Problems with recent Drosophila phylogeny


This post is about a recent Drosophila phylogeny published in MPE, a critique of that paper, and whether MPE has done enough by just publishing the critique. Opinions welcome.

The original paper presented new data and a new tree of Drosophilidae. Obviously lots of people care about this tree since it encompasses some of the best-studied model organisms we’ve got. It’s been cited 23 times since 2012 according to google scholar. Here’s the original:

Increasing the data size to accurately reconstruct the phylogenetic relationships between nine subgroups of the Drosophila melanogaster species group (Drosophilidae, Diptera). Yang Y, Hou ZC, Qian YH, Kang H, Zeng QT.

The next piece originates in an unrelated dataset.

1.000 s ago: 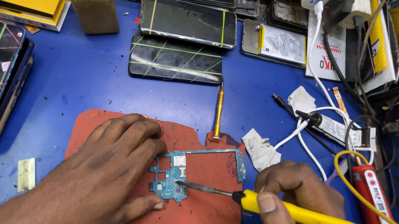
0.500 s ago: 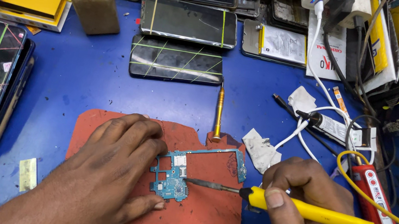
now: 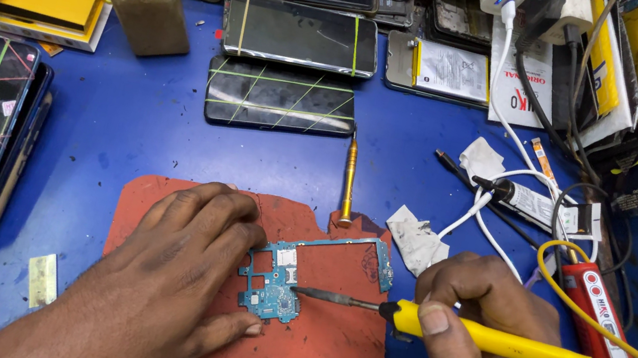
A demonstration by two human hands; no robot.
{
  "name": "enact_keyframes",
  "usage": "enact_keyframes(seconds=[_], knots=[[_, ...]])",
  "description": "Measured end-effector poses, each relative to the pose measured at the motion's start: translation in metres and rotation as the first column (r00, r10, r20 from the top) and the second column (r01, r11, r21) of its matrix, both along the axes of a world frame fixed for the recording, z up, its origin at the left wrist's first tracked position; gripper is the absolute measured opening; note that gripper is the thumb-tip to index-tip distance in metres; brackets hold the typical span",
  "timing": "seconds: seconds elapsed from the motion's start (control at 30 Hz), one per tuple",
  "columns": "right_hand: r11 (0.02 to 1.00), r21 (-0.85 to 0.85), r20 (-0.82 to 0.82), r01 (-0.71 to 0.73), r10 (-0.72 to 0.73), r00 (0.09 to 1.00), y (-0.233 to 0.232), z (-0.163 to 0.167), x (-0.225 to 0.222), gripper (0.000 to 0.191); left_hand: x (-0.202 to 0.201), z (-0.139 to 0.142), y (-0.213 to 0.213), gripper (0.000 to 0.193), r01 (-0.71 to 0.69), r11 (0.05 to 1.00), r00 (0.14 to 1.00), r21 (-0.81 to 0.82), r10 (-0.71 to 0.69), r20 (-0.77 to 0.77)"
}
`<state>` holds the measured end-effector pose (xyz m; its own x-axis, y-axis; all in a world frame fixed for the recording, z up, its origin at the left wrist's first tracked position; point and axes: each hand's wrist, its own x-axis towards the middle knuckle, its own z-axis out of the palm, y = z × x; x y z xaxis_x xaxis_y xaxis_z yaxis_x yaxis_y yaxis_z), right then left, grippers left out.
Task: The person uses a soldering iron to apply heat to a small blue circuit board placed on a red mat. The hands hold the board steady while the tool is applied to specific points on the board surface.
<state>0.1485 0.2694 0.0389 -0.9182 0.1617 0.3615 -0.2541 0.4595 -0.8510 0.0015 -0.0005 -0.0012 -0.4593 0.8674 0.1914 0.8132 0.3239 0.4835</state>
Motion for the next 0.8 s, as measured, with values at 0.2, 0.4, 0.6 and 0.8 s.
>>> enact_keyframes(seconds=[0.2, 0.4, 0.6, 0.8], knots=[[1.000, 0.020, 0.002, 0.009, -0.009, 1.000, 0.0003, 0.0000, 0.0002, 0.013, 0.0003, 0.0005, 0.0002, 0.072, 0.000, 1.000, 1.000, 0.011, 0.000, -0.001], [1.000, 0.029, 0.015, 0.004, -0.004, 1.000, 0.0019, 0.0002, 0.0017, 0.013, 0.0002, -0.0008, -0.0004, 0.074, 0.002, 1.000, 1.000, 0.018, -0.002, 0.006], [1.000, 0.021, 0.017, 0.011, -0.011, 1.000, 0.0024, -0.0009, 0.0029, 0.013, 0.0011, -0.0010, -0.0001, 0.073, -0.004, 1.000, 1.000, 0.022, 0.004, -0.009], [1.000, 0.021, 0.009, 0.009, -0.010, 1.000, 0.0018, -0.0012, 0.0017, 0.013, 0.0006, -0.0012, -0.0001, 0.074, 0.001, 1.000, 1.000, 0.026, -0.001, -0.002]])
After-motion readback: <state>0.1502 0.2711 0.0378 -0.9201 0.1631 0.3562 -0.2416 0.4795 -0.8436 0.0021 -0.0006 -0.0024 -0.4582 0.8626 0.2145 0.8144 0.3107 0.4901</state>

A critique has just been published, showing lots of issues with the original analysis (full disclosure - I have published with the first author of this critique, although I had nothing to do with this critique and hadn’t read it until today). Here’s the critique:

Problems with data quality in the reconstruction of evolutionary relationships in the Drosophila melanogaster species group: Comments on Yang et al 2012. Catullo RA, Oakeshott JG.

In short - they found many issues with the data in the ms (problems with ~150 fo the ~800 sequences), and couldn’t replicate their results. Most worryingly, they show at least one example where this published tree may have already led to incorrect inferences in a published comparative study that relied on the tree.

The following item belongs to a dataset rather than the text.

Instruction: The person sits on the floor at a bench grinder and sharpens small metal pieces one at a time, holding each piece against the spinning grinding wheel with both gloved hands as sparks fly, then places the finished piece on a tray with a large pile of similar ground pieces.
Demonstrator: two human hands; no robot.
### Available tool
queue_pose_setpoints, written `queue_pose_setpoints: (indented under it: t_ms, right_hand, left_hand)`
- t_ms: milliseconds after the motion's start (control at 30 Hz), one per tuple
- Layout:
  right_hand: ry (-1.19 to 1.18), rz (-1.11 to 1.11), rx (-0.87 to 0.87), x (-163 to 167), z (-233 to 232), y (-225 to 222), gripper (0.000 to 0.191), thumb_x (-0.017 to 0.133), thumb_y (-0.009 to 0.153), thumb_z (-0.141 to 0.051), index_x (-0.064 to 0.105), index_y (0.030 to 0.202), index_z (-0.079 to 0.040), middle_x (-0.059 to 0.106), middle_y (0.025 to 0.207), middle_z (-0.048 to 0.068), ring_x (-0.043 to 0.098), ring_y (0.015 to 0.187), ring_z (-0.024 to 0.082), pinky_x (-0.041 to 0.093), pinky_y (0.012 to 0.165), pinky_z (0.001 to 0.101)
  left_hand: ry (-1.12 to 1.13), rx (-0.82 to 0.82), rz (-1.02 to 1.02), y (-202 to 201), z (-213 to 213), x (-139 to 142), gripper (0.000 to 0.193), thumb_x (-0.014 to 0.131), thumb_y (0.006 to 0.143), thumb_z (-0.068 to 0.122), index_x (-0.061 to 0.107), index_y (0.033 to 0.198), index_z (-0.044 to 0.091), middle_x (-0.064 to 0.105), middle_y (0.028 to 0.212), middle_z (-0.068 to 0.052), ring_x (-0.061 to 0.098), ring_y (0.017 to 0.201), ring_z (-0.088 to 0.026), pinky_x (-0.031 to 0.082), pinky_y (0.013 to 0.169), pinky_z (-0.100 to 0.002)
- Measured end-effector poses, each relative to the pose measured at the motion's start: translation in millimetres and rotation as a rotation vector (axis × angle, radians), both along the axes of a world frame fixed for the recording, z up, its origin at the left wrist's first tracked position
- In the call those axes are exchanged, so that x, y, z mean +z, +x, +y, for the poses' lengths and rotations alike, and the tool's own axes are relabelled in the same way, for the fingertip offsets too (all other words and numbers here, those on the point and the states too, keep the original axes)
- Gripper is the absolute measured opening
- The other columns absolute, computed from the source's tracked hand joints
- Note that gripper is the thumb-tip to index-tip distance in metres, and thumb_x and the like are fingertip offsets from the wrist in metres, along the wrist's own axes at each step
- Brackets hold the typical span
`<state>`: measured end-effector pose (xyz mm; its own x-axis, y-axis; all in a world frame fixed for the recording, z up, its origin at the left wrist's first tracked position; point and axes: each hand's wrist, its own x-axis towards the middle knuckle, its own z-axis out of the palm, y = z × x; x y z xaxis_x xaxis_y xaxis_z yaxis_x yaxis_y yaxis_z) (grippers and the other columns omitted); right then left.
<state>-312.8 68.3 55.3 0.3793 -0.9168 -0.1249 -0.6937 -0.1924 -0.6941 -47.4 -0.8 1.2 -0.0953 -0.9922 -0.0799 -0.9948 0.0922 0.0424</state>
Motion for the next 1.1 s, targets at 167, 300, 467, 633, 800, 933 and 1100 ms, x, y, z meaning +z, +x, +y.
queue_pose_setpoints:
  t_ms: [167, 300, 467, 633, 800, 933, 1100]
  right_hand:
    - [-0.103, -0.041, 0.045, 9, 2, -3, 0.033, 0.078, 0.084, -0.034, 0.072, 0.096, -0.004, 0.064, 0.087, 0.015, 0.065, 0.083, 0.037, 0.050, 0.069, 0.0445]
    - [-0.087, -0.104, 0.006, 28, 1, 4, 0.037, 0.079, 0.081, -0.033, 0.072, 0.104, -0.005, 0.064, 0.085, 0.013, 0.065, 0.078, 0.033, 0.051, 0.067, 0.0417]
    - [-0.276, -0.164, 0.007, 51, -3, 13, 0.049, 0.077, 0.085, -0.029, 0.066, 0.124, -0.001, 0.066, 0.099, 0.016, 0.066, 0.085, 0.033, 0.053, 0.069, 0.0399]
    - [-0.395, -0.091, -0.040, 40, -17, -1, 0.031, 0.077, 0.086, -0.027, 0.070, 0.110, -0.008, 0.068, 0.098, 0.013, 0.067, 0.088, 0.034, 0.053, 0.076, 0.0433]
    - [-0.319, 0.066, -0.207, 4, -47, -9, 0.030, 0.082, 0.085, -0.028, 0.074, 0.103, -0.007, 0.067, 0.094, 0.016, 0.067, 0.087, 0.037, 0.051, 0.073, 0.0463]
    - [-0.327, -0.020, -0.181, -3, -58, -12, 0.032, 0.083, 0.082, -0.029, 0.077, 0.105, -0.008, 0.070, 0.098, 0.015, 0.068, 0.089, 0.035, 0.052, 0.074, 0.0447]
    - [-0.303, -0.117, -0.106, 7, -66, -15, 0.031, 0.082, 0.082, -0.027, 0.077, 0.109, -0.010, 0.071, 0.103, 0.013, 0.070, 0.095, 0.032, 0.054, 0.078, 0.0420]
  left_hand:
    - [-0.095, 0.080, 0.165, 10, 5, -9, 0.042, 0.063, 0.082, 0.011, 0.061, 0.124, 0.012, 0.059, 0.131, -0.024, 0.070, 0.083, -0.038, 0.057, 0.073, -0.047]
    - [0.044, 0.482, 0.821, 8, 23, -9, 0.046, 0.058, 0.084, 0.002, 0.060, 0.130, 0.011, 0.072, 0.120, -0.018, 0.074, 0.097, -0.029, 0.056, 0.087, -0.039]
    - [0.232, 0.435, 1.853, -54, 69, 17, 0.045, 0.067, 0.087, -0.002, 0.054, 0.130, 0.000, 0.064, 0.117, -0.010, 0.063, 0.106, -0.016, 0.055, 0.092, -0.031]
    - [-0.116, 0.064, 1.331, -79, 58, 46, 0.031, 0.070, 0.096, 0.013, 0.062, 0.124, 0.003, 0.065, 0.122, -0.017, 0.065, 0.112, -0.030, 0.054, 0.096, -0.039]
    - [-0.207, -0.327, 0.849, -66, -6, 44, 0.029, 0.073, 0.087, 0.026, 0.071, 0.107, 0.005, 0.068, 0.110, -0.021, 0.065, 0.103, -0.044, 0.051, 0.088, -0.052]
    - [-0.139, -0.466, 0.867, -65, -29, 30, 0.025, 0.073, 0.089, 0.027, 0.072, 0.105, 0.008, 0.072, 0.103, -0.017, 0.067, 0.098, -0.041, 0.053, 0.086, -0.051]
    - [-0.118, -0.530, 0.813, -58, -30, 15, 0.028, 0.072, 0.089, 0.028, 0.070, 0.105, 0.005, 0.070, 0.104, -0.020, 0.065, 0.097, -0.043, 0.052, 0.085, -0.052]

What seems odd to me is that although the critique seems fairly damning, nothing has changed on the original paper. My understanding was that this is what the COPE guidelines were for:

While there is no evidence of fraud here, if you take the critique at face value then there were a lot of mistakes in the original article and the validity of the results is certainly in question.

MPE is a premier venue for publishing trees, and it would be nice to think they were committed to their publications being accurate. So I’d be interested to hear others’ opinions on this paper and the critique. Specifically, have MPE done enough here by just publishing the critique? Should they issue a correction / expression of concern / or worse of the original article? Or should the original article stand unchanged despite the critique?

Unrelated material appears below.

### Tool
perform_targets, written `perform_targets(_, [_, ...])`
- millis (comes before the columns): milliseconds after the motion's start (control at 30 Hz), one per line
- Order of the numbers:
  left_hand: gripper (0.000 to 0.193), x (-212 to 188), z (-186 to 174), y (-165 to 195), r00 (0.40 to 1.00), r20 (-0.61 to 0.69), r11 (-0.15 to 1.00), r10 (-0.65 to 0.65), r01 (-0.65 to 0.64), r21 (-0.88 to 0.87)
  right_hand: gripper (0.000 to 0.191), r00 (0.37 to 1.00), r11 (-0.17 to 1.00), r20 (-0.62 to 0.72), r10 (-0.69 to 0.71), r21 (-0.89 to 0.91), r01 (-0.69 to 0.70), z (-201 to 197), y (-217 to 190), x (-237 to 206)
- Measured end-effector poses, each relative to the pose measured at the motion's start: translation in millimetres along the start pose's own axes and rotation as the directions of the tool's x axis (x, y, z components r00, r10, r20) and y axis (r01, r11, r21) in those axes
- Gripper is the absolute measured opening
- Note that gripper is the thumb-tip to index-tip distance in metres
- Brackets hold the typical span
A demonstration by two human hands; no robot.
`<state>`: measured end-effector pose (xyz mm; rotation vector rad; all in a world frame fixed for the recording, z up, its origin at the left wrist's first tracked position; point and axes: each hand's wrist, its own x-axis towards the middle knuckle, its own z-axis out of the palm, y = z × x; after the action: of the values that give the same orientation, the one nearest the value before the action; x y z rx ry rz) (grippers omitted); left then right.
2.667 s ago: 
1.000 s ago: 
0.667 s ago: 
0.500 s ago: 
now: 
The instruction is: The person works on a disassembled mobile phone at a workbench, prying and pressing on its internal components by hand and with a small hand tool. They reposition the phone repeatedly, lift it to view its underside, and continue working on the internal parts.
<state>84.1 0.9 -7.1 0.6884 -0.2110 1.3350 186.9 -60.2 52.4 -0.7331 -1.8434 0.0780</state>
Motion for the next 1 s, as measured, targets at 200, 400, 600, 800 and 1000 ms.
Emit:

Update: I asked the first author of the critique to share all of her data. You can find it here:


The comment paper is correct, a significant percentage of the accession numbers listed in the first paper are for human sequences etc. What boggles the mind is that they are not even close to what they should be. For example one listed as Drosophila ADH gene is not human ADH but a human immunoglobulin gene. If it was just one or two sequences that were off like that, it could be due to typos in the paper, but witn more than 20 of the accession numbers leading to non-Drosophila data, it can’t be just typos. In my opinion, the Drosophila paper should be retracted.